During simulations or Static Timing Analysis, each cell in the netlist gets its correponding delay read, or more
technically 'annotated' from the SDF file.

SDF file contains the delay value of each timing arc
corresponding to each cell in the netlist. These delay values in the SDF file are extracted
under a given conditions of the netlist. It may be that the SDF corresponds to just an after
synthesis netlist, with wire loads estimated according to some wire load model, or it may
be that the SDF corresponds to a neltist which has been laid out, with actual position of cell,
actual load on the cell, actual metal wires connected to the cells.

SDF vs .lib

The .lib only has the cell delays in a table form, and the SPEF file has the interconnect parasitics. SDF file combines these information and gives out a file that has accurate delays for each component in the layout database, for the given constraints. This is used along with the netlist in a simulator to verify that design meets its functional & timing requirements.
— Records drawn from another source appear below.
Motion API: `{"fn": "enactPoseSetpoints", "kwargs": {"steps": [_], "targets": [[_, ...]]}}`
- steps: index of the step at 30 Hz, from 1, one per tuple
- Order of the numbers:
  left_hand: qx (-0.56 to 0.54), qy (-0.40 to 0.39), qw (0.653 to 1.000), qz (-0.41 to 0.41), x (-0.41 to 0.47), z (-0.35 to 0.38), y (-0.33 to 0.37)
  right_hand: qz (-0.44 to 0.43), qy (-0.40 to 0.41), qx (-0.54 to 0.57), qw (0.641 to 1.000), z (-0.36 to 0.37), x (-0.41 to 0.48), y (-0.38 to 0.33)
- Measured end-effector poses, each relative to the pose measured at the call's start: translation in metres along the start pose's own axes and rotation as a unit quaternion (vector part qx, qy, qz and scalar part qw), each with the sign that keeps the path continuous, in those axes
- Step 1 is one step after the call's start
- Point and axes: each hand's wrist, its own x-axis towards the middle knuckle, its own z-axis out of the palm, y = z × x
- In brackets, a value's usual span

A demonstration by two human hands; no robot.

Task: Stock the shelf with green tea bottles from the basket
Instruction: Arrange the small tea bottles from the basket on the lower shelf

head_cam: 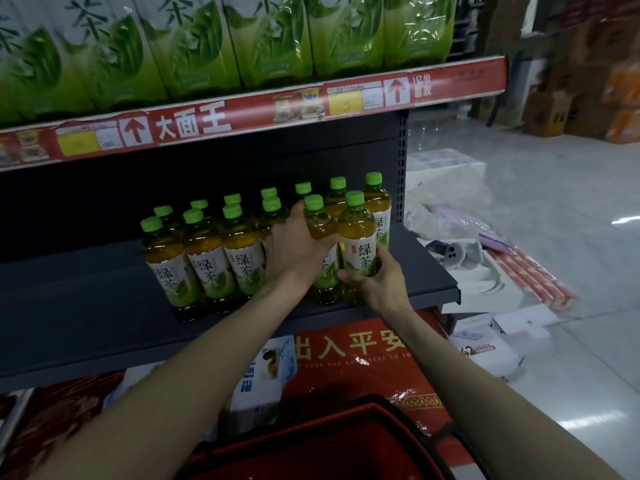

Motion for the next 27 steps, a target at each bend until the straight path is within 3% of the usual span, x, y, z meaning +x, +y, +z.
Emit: {"fn": "enactPoseSetpoints", "kwargs": {"steps": [5,10,18,27], "targets": [[-0.085,0.015,0.996,-0.012,-0.012,0.007,-0.007,0.007,0.008,-0.041,0.999,0.001,-0.002,0.001],[-0.209,0.107,0.97,-0.06,-0.049,0.026,-0.022,-0.002,0.07,-0.068,0.995,0.002,-0.022,0.005],[-0.209,0.045,0.965,-0.15,-0.083,0.06,-0.063,-0.032,0.113,-0.132,0.984,0.0,-0.033,0.016],[-0.203,0.079,0.952,-0.216,-0.072,0.077,-0.07,-0.041,0.119,-0.135,0.983,0.01,-0.015,0.022]]}}
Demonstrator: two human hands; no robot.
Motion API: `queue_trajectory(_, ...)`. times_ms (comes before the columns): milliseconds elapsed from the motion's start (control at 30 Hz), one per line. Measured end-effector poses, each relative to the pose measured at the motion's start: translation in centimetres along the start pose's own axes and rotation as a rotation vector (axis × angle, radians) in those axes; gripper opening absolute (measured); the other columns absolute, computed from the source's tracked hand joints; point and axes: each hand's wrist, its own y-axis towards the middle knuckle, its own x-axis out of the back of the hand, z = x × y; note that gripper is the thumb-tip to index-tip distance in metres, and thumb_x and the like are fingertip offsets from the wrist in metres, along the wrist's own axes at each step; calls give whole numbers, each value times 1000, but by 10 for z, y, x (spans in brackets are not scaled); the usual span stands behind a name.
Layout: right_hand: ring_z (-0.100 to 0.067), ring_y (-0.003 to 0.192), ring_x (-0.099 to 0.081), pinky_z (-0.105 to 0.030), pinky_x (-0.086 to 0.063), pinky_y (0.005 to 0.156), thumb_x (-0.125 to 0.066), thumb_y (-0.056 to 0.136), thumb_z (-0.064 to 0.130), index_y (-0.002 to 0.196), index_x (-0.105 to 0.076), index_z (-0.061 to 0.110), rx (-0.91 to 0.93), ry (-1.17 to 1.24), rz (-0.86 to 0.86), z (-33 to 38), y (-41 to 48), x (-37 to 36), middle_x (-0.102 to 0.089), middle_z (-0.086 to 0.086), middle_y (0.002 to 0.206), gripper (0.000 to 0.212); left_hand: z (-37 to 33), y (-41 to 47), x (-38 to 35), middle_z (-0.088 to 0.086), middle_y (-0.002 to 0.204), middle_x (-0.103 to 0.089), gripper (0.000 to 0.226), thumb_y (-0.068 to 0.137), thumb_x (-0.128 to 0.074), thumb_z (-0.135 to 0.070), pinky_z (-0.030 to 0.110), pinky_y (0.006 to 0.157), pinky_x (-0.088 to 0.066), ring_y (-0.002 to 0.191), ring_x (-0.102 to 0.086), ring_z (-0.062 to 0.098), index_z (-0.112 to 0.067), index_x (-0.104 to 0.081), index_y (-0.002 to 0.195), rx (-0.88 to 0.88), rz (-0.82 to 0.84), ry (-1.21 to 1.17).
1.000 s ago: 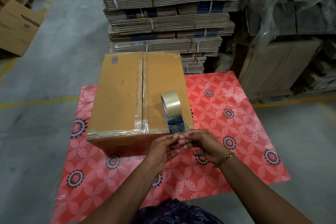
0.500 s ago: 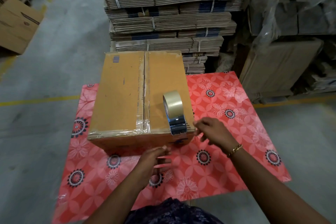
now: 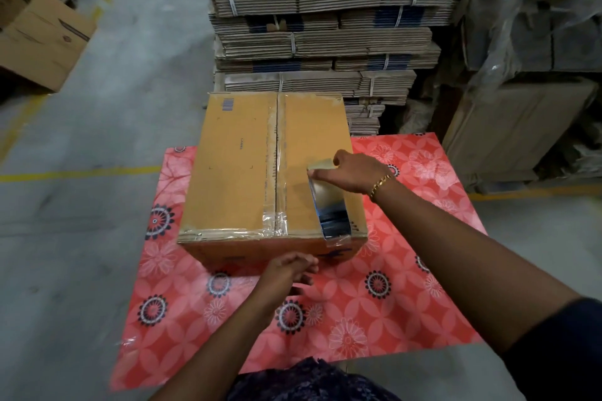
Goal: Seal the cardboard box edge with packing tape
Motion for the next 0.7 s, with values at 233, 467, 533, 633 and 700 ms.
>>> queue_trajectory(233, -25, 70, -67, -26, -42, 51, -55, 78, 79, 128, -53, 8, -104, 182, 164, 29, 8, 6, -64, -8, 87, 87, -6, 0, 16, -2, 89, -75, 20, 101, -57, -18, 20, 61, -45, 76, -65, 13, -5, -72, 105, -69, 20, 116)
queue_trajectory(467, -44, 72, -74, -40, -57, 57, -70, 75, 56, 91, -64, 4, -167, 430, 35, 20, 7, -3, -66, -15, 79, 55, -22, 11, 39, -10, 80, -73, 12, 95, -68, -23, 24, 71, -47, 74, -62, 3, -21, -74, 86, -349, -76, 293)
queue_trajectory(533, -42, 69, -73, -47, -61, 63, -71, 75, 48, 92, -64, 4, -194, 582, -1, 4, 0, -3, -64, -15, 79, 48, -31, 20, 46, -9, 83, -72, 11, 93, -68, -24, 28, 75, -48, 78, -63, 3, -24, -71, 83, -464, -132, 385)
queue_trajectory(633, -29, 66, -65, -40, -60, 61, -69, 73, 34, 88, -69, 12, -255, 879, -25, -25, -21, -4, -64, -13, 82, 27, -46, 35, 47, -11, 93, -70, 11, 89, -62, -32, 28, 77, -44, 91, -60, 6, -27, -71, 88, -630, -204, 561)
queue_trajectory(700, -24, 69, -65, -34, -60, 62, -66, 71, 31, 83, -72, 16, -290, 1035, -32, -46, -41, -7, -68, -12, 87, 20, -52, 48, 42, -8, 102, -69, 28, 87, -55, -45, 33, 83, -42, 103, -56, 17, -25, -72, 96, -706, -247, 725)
What is temperature inversion
- change in temperature has effect on both vt and mobility in transistor. at technology 65nm and above, mobility effect dominates and vt does not because voltage is high so much that change in vt doesn't come into picture. So, at technology nodes 65nm and higher, the delay of the device increases with rise in temperature. But below 65nm, the vt effect dominates due to decrease in supply voltage. So, with rise in temperature, the delay decreases. This is temperature inversion.

Recovery
- minimum amount of time required between the release of an async signal from the active state to the next active clock edge.

Removal
- minimum amount of time between the active clock edge and the release of an asynchronous control signal.